Periodic Reporting for period 4 - TCAPS (mRNA cap regulation and function in CD8 T cells)
Reporting period: 2022-05-01 to 2024-04-30
It is important for our society to understand how T cells function because of the burden of T cell pathologies. Diseases in which T cell pathologies are the driver occur in the very young, e.g. lymphomas, leukaemias, throughout life, e.g. auto-immune disorders and organ transplant rejection, and in old age, e.g. T cell deficiencies. In addition, the current efforts to engineer T cells which target cancer cells are showing great promise. If we can contribute to efforts to determine how T cells function, we may provide therapeutic opportunities to prevent some pathologies and to treat others.
The objective of this TCAPS project is to determine the contribution of a structure called the mRNA cap to T cell function. Our preliminary data had indicated that regulation of the mRNA cap is critical for the physiology of T cells.
1. We will determine how the mRNA cap is regulated in T cells following activation.
2. We will determine the role of the mRNA cap in naïve T cells which circulate in the blood, surveying for signs of infection.
3. We will determine the role of the mRNA cap in activated T cells, following interaction with infected cells.
At the conclusion of the funding we have published several papers describing the role of the RNA capping enzymes in T cell function. We have determined how the RNA capping enzymes are regulated and used knock-out technology to report the function of the capping enzymes in T cell gene expression and function. Our work indicates that the RNA capping enzymes have very different roles in gene expression and cell function. This leads to the RNA capping enzymes having different functions in immunity, which is interesting from a clinical and drug discovery perspective.
We are interested in which proteins are present in T cells because that indicates whether they are functioning normally, or whether specific parts of the cell are damaged. We perform proteomic experiments which analyse the protein content of the cell using a mass spectrometer in an unbiased approach. We also know a lot about T cells from the work of other researchers and therefore we sometimes analyse the behaviour of particular proteins in the cell. We also analyse the RNA content of T cells, because RNA is the template for protein production. When we take all this data together, we will be able to determine the role of the different capping enzymes present in the cell.
We have determined that the cap methyltransferases, RNMT and CMTR1, are upregulated following T cell activation and are required for the expression of specific subsets of genes and for proliferation during differentiation. RNMT and CMTR1 dependent genes are overlap by about 50% but also include distinct subsets.
RNMT dependent genes increase ribosome production during T cell activation. RNMT was presumed to be essential for all genes to be expressed, but we demonstrated that its major target genes are ribosomal protein genes, ribosome processing genes, ribosomal RNA transcription and processing factors. The mRNA produced from these genes is controlled by LARP1, a RNA cap binding protein which stabilises the mRNA to which it binds. In addition RNMT controls the production of snoRNA which guides ribosomal RNA processing; some of these RNAs are found in LARP1 target genes which explains how they are controlled. We found that RNMT is required for proliferation during the early stages of T cell activation, prior to differentiation. This involves RNMT regulation of the cytokine IL7.
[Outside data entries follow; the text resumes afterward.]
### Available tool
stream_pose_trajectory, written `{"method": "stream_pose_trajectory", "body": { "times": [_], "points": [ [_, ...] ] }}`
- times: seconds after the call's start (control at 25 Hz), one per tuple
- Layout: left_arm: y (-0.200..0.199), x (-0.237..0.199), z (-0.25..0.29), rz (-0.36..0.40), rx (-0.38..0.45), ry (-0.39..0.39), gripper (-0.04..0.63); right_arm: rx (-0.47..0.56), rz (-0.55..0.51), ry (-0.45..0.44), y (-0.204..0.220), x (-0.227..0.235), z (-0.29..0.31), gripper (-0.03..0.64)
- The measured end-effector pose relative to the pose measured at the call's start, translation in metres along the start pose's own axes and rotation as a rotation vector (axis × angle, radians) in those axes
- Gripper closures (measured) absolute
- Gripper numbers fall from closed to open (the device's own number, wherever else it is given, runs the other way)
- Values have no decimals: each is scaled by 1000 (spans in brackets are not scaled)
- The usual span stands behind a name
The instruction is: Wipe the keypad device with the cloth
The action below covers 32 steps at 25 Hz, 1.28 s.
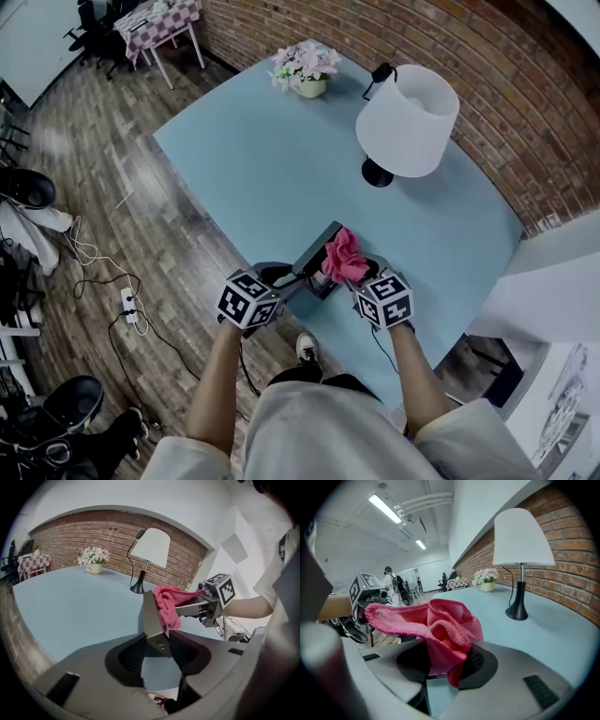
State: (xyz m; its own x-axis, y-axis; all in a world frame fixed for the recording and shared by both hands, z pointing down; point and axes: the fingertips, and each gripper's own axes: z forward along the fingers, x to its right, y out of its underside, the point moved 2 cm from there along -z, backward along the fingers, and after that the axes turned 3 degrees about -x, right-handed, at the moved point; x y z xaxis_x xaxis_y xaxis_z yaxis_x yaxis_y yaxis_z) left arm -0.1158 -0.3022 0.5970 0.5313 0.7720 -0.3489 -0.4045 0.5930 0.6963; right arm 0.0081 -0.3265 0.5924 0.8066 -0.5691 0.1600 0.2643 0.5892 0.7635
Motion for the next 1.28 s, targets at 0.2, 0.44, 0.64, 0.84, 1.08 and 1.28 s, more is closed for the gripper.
{"method": "stream_pose_trajectory", "body": {
  "times": [0.2, 0.44, 0.64, 0.84, 1.08, 1.28],
  "points": [
    [0, -1, -1, -3, 1, 0, 399, -29, 2, 98, -1, 24, 0, 482],
    [0, -2, 0, -1, 1, -2, 399, -57, 29, 180, 1, 37, 2, 482],
    [1, 0, 0, -2, 4, -10, 399, -93, 56, 264, 10, 56, -8, 482],
    [0, -1, 0, -14, 11, -13, 399, -20, 115, 173, 6, 47, -29, 483],
    [0, -1, 0, -27, 28, -13, 399, 49, 38, -40, 7, -34, -41, 482],
    [0, -1, 1, -28, 31, -20, 399, -49, -47, -111, 39, -84, -24, 482]
  ]
}}
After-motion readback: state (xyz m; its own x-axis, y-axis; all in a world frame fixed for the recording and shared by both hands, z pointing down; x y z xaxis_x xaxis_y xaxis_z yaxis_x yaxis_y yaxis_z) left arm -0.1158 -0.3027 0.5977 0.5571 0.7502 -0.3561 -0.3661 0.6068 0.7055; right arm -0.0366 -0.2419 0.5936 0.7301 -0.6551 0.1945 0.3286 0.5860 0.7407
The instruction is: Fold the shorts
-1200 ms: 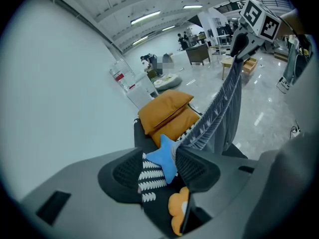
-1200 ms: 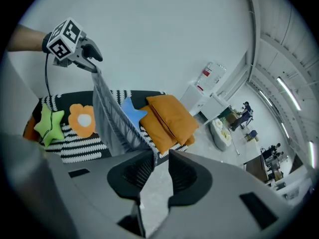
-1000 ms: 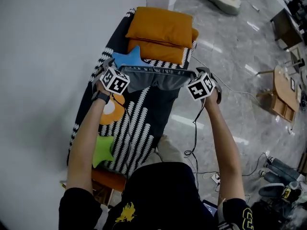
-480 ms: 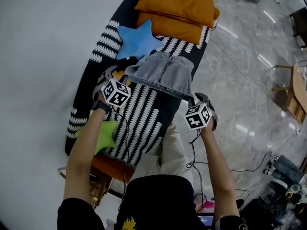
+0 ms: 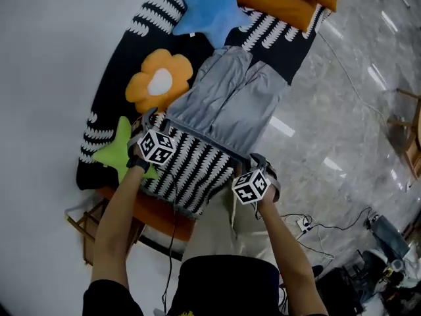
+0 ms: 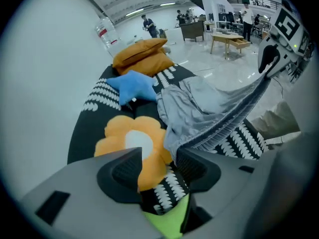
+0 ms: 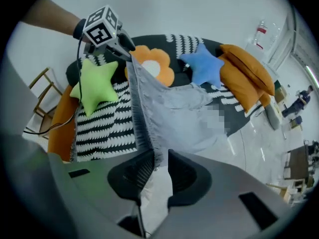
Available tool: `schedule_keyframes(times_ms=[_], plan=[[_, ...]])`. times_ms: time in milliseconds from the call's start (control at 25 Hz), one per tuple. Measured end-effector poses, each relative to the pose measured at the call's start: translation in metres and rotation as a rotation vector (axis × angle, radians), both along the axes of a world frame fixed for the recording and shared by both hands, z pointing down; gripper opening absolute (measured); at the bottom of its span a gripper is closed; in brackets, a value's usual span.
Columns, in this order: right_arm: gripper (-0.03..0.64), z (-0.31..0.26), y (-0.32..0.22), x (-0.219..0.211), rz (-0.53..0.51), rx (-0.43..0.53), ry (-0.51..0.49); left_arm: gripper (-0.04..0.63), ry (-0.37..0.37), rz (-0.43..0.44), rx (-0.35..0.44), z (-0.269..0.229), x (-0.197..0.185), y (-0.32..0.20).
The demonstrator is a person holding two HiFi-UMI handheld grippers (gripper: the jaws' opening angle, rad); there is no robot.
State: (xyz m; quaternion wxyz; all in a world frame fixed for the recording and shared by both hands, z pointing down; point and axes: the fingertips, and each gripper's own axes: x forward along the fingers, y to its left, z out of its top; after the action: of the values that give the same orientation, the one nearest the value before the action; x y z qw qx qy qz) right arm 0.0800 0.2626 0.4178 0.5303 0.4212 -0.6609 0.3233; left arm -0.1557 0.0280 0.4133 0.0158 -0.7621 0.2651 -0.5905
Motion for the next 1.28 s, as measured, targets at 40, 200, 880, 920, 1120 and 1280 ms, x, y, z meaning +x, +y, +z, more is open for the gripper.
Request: schedule_keyframes(times_ms=[40,200,880,920,1120,1280], plan=[[0.104,0.011,0.008,-0.019,-0.021,-0.01,-0.006,0.225,0.002,-0.013,0.002,0.012,-0.016,0.007],[0.074,0.058,0.046,-0.08,-0.124,-0.047,-0.014,0.216,0.065,-0.035,0.045,0.049,-0.056,0.037],[0.37,0.138,0.15,-0.239,-0.309,-0.179,-0.192,0.317,-0.039,-0.099,0.022,0.119,-0.158,0.074],[0.37,0.135,0.156,-0.237,-0.311,-0.183,-0.199,0.319,-0.046,-0.102,0.031,0.117,-0.159,0.075],[0.37,0.123,0.144,-0.207,-0.235,-0.147,-0.203,0.313,0.059,-0.248,0.049,0.103,-0.143,0.104],[0.368,0.123,0.129,-0.145,-0.176,-0.108,-0.156,0.283,0.251,-0.42,-0.14,0.119,-0.074,0.196]])
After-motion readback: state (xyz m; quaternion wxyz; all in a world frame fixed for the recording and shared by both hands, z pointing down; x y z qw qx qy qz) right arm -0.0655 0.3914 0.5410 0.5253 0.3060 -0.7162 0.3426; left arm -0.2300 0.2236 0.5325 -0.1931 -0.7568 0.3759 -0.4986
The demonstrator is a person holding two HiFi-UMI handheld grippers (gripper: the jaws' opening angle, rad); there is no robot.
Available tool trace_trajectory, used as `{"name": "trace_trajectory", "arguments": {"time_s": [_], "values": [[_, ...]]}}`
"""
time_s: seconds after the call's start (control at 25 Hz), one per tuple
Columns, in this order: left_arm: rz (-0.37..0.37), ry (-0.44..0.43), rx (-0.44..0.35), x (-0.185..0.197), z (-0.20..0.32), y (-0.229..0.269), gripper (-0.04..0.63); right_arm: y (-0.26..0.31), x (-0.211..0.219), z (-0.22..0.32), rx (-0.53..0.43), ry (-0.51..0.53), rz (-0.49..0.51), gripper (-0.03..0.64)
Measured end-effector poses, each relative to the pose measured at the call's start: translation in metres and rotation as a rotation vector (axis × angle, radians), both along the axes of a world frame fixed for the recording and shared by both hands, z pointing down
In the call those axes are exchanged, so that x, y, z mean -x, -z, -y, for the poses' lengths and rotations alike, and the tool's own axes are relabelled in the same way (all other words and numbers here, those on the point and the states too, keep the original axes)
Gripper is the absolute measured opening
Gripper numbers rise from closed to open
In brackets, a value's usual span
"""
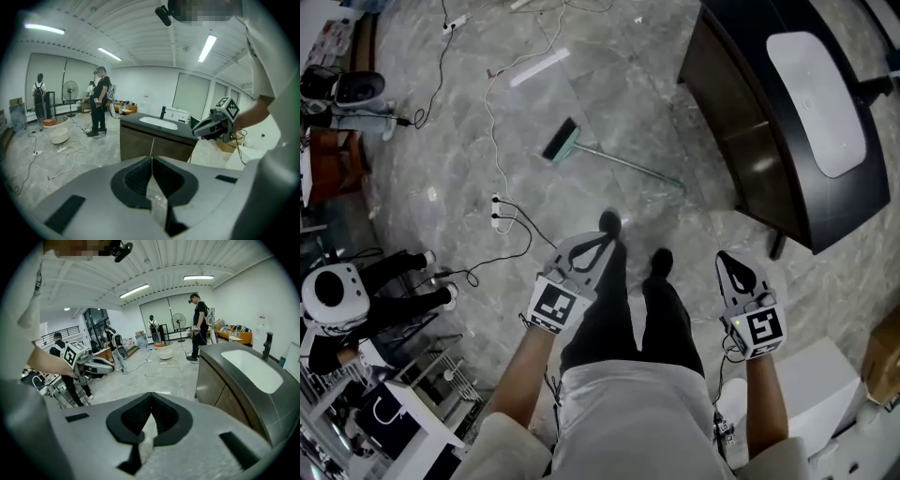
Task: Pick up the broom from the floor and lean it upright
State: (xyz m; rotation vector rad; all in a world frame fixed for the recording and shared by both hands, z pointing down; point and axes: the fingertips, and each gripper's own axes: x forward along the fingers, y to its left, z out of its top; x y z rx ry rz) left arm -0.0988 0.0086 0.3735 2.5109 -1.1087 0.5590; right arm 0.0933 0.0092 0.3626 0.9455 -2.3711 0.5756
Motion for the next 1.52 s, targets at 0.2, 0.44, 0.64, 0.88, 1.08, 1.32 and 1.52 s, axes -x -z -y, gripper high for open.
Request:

CMTR1 controls some of the same genes as RNMT but also a distinct subset of genes/proteins as well. The CMTR1 KO revealled that CMTR1 does not control proliferation as early as RNMT and is only required for specific T cell lineages. This is a potentially important finding from a therapeutic perspective; CMTR1 inhibitors may be important for controlling which subsets of T cells are produced which influences the response to cancer, infection and other pathological conditions.
At the end of the project we have published several papers and several more are in progress. This work will form the basis of future grant applications. Many of our results indicate how the RNA capping enzymes are regulated in T cells and the impact on T cell biochemistry. This sets us up for investigating the biological function of the capping enzymes in T cell function in vivo. Ultimately we want to be able to target these enzymes in therapeutic settings to direct cell functions.
We have disseminated our work regularly at conferences and workshops, nationally and internationally. We have published the results of these studies in open access journals and will continue to do so.
Many of the RNA and protein analyses carried out are routine (RNA seq, ribo-seq), whereas others are more specialised, including the analysis of LARP1-interacting RNAs and the analysis of methylation of ribosomal RNA. It has been challenging to perform these techniques on the very small amount of material present in T cell populations. We have detailed our adapted methodologies in our publications.